2015 documentary film

Algeria from above (L'Algérie vue du ciel) is a 2015 French-Algerian documentary film directed by Yann Arthus-Bertrand and Yazid Tizi. The film showcases the beauty and diversity of Algeria, the largest country in Africa and the Mediterranean, through stunning aerial shots. The film was narrated by Jalil Lespert, a French actor and director of Algerian origin, who addresses his brother who stayed in Algeria and tells him about the country's history, culture, and natural wonders.

The film is the first documentary made entirely from the sky on Algeria. It covers various regions and aspects of Algeria, from the bustling coastal cities to the majestic Atlas mountains, from the serene oases of the Sahara to the fertile hills of the Sahel. The film also explores the rich and complex past of Algeria, where different civilizations and influences have left their mark. The film is a tribute to Algeria and its people, and a celebration of their resilience and diversity.

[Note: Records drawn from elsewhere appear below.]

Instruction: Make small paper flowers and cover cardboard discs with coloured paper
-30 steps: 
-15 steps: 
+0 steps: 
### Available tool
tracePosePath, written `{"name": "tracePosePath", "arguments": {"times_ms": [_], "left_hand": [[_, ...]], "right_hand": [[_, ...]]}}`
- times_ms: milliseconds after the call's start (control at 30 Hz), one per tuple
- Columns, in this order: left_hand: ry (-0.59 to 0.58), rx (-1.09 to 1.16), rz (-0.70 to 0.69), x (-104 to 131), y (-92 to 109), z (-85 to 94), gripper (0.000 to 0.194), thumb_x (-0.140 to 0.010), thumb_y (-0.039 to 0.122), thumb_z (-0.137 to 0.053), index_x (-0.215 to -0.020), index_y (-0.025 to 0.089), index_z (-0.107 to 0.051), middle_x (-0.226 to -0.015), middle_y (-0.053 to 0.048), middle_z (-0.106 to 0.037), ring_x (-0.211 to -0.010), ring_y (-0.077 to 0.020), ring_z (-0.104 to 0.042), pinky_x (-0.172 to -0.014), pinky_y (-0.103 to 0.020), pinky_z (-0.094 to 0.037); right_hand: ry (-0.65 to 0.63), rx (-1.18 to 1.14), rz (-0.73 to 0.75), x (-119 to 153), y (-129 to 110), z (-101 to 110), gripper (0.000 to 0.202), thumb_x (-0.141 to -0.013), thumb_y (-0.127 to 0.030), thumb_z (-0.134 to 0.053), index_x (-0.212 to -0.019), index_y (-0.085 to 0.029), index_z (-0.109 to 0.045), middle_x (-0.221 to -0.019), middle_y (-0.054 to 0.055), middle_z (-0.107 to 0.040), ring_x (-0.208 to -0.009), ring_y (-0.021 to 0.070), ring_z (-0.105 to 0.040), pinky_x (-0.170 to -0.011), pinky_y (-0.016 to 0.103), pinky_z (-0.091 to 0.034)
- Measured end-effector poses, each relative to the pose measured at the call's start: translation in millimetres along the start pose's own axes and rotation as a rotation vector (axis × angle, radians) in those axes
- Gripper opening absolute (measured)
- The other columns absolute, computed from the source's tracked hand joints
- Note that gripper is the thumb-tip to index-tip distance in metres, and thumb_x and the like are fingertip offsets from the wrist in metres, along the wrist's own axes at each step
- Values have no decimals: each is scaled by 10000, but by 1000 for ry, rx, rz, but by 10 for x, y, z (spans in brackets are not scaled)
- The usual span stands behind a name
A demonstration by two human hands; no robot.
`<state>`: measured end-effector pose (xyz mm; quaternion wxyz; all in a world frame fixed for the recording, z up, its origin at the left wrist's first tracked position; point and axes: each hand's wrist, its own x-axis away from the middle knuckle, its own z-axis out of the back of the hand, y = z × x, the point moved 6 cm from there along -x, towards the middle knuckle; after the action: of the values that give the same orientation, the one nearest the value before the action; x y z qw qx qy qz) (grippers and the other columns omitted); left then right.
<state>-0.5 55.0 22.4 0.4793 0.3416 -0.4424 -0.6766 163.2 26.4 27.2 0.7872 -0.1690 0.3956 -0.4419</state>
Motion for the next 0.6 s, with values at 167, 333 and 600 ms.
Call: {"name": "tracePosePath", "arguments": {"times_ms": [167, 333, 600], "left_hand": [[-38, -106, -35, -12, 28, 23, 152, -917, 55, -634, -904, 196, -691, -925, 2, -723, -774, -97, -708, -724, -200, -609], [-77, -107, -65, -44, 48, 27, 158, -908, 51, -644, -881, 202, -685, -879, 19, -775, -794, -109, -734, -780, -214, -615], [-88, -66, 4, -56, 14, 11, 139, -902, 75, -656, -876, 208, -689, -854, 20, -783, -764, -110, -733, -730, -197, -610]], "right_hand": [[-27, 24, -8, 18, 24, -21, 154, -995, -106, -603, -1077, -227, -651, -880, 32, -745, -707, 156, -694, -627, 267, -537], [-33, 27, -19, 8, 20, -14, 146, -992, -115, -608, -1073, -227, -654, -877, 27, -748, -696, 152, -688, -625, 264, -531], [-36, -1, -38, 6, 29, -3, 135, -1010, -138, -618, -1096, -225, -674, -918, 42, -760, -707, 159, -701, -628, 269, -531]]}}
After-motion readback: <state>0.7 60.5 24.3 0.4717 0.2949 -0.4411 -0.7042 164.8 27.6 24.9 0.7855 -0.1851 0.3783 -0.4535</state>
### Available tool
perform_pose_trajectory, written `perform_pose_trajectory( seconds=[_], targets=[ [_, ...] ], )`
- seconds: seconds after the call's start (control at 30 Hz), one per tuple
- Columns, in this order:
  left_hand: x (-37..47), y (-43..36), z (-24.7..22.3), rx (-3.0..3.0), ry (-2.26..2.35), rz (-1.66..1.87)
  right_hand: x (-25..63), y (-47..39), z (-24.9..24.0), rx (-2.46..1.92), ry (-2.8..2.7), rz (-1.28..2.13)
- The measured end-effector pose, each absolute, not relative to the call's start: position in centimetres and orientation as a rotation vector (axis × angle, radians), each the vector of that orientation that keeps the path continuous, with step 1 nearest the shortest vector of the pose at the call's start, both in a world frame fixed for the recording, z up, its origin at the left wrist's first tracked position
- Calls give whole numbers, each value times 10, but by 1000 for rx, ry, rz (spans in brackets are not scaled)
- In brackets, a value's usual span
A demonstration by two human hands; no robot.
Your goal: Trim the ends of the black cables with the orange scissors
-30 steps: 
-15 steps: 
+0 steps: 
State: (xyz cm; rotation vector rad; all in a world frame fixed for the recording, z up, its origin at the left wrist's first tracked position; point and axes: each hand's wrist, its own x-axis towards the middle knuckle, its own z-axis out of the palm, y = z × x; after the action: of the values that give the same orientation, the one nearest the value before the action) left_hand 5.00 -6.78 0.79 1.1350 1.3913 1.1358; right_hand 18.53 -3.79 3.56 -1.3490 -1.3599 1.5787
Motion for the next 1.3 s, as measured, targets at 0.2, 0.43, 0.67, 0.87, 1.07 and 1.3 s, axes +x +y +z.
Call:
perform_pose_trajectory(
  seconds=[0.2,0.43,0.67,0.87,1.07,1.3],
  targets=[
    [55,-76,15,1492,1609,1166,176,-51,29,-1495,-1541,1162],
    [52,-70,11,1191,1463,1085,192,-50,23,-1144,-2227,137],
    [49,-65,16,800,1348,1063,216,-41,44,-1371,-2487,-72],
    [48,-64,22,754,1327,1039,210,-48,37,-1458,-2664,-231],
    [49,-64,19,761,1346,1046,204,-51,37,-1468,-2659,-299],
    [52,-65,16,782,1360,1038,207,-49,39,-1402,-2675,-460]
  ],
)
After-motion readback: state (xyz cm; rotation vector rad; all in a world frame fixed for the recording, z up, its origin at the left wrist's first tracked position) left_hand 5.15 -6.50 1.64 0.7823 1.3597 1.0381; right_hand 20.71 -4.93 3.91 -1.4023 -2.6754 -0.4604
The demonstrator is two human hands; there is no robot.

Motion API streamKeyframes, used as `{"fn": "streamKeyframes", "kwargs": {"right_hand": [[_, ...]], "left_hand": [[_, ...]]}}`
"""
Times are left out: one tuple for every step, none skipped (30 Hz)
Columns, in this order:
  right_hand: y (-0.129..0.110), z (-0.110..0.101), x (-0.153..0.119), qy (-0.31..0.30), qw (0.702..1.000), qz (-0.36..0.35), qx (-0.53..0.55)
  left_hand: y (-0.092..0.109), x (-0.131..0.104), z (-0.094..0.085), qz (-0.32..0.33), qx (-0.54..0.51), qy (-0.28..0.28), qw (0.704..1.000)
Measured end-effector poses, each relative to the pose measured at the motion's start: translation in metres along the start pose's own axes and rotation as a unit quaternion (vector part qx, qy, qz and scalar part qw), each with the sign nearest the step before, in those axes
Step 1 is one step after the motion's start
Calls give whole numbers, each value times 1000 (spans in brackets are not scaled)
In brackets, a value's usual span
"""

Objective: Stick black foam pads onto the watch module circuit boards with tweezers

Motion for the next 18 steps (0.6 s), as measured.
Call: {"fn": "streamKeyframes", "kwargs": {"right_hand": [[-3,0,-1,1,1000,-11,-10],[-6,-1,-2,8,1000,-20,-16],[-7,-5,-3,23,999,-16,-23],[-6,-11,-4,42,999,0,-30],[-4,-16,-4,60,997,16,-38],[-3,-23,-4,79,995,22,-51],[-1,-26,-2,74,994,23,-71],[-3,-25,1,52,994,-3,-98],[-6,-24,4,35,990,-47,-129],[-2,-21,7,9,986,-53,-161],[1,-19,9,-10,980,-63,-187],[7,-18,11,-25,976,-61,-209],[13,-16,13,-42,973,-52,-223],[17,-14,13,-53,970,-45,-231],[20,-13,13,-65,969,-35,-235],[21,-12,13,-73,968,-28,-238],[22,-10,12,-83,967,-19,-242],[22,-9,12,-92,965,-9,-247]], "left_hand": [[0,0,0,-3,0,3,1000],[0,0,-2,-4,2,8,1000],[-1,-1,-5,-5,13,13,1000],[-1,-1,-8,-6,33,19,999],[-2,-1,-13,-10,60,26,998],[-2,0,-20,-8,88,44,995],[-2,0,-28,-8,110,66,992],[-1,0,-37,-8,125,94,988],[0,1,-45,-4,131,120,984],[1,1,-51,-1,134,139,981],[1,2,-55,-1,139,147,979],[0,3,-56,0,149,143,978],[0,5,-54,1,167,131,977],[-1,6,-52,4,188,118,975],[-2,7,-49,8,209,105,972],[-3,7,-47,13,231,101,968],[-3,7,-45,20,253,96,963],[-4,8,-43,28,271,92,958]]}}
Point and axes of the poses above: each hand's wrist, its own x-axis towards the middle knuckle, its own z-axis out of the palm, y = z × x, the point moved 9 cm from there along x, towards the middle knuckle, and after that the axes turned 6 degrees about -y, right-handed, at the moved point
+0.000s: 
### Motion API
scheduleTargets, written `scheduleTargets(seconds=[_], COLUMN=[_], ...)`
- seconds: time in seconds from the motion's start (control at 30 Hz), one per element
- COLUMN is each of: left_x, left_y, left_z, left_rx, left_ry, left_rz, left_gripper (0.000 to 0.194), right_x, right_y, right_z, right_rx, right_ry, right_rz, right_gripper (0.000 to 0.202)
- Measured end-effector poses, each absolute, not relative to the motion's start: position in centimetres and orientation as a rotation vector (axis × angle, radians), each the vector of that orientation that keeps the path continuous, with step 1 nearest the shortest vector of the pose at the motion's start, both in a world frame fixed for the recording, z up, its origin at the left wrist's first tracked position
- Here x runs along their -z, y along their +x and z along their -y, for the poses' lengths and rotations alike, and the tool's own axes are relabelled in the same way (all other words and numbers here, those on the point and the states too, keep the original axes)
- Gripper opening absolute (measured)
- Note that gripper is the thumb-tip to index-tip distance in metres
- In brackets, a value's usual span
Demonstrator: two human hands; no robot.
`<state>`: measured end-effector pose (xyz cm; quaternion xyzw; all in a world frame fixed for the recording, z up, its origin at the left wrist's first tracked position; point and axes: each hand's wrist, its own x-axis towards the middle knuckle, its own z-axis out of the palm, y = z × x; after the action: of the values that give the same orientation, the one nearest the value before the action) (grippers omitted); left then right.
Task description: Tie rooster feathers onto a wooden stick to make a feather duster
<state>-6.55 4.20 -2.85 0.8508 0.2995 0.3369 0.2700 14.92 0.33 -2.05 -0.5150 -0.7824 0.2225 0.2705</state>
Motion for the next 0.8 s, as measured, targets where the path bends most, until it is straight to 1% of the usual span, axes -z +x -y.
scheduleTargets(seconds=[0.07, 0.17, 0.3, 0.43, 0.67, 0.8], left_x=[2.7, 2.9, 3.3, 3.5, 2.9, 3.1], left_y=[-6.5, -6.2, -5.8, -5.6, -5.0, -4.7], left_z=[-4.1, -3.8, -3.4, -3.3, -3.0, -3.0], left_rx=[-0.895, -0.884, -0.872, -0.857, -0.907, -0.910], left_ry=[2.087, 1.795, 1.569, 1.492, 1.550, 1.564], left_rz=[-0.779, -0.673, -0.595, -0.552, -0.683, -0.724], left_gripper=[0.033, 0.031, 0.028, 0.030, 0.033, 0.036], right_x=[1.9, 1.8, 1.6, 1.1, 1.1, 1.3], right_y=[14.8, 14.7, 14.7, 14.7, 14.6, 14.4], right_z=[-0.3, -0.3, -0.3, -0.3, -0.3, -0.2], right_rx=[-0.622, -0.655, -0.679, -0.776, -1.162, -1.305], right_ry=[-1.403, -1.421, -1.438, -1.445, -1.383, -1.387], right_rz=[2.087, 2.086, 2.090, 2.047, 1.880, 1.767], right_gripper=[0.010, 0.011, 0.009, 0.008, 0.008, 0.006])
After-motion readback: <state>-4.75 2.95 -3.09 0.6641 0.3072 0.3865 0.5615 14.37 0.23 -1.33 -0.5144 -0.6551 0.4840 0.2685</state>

The film was released on June 16, 2015, in France, and received positive reviews from critics and audiences. It was praised for its cinematography, narration, and music. The film was produced by Hope Production, a company founded by Arthus-Bertrand to create documentaries that raise awareness about environmental and social issues. The film was also supported by the Algerian Ministry of Culture and the Algerian National Office of Tourism.